La prima incomprensione. Gli scribi erano uomini istruiti nelle Sacre Scritture e incaricati di spiegarle al popolo. Alcuni di loro vengono mandati da Gerusalemme in Galilea, dove la fama di Gesù cominciava a diffondersi, per screditarlo agli occhi della gente. Questi scribi arrivano con un’accusa precisa e terribile - questi non risparmiano mezzi, vanno al centro e dicono così: «Costui è posseduto da Beelzebul e scaccia i demoni per mezzo del capo dei demoni» (v. 22). Cioè, il capo dei demoni è quello che spinge Lui; che equivale a dire più o meno: “Questo è un indemoniato”. Infatti, Gesù guariva molti malati, e loro vogliono far credere che lo faccia non con lo Spirito di Dio - come faceva Gesù -, ma con quello del Maligno, con la forza del diavolo. Gesù reagisce con parole forti e chiare, non tollera questo, perché quegli scribi, forse senza accorgersene, stanno cadendo nel peccato più grave: negare e bestemmiare l’Amore di Dio che è presente e opera in Gesù. E la bestemmia, il peccato contro lo Spirito Santo, è l’unico peccato imperdonabile - così dice Gesù -, perché parte da una chiusura del cuore alla misericordia di Dio che agisce in Gesù.

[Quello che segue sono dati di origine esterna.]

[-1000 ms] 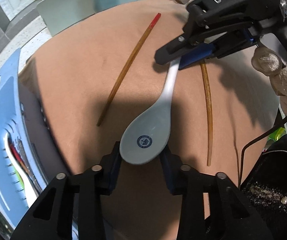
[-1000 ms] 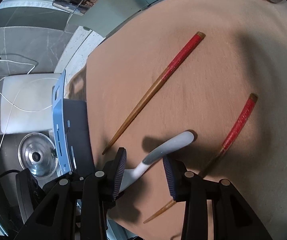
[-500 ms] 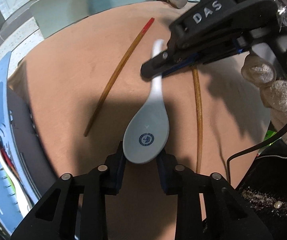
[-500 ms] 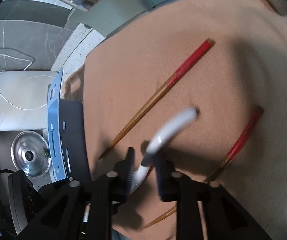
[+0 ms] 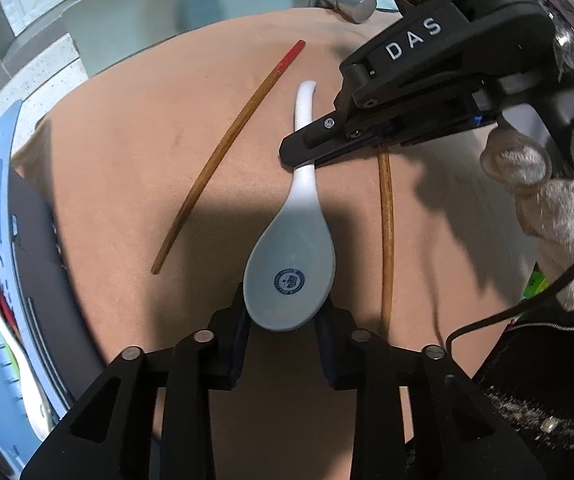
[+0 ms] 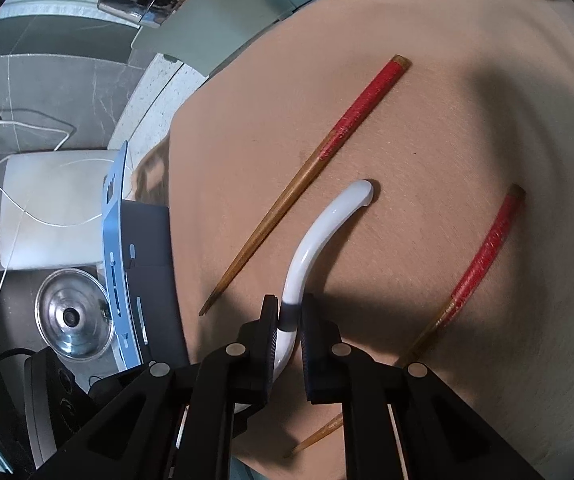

Ma questo episodio contiene un ammonimento che serve a tutti noi. Infatti, può capitare che una forte invidia per la bontà e per le opere buone di una persona possa spingere ad accusarla falsamente. Qui c’è un vero veleno mortale: la malizia con cui in modo premeditato si vuole distruggere la buona fama dell’altro. Dio ci liberi da questa terribile tentazione! E se, esaminando la nostra coscienza, ci accorgiamo che questa erba cattiva sta germogliando dentro di noi, andiamo subito a confessarlo nel sacramento della Penitenza, prima che si sviluppi e produca i suoi effetti malvagi, che sono inguaribili.
Il Vangelo di oggi ci parla anche di un’altra incomprensione, molto diversa, nei confronti di Gesù: quella dei suoi familiari. Questi erano preoccupati, perché la sua nuova vita itinerante sembrava loro una pazzia (cfr v. 21). Infatti, Egli si mostrava così disponibile per la gente, soprattutto per i malati e i peccatori, al punto da non avere più nemmeno il tempo di mangiare. Gesù era così: prima la gente, servire la gente, aiutare la gente, insegnare alla gente, guarire la gente. Era per la gente. Non aveva tempo neppure per mangiare. I suoi familiari, dunque, decidono di riportarlo a Nazareth, a casa.
Arrivano sul posto dove Gesù sta predicando e lo mandano a chiamare. Gli viene detto: «Ecco, tua madre, i tuoi fratelli e le tue sorelle stanno fuori e ti cercano» (v. 32). Egli risponde: «Chi è mia madre e chi sono i miei fratelli?», e guardando le persone che stavano intorno a Lui per ascoltarlo aggiunge: «Ecco mia madre e i miei fratelli! Perché chi fa la volontà di Dio, costui per me è fratello, sorella e madre» (vv. 33-34). Gesù ha formato una nuova famiglia, non più basata sui legami naturali, ma sulla fede in Lui, sul suo amore che ci accoglie e ci unisce tra noi, nello Spirito Santo. Tutti coloro che accolgono la parola di Gesù sono figli di Dio e fratelli tra di loro. Accogliere la parola di Gesù ci fa fratelli tra noi, ci rende la famiglia di Gesù. Parlare contro gli altri, distruggere la fama degli altri, ci rende la famiglia del diavolo.
Quella risposta di Gesù non è una mancanza di rispetto verso sua madre e i suoi familiari. Anzi, per Maria è il più grande riconoscimento, perché proprio lei è la perfetta discepola che ha obbedito in tutto alla volontà di Dio.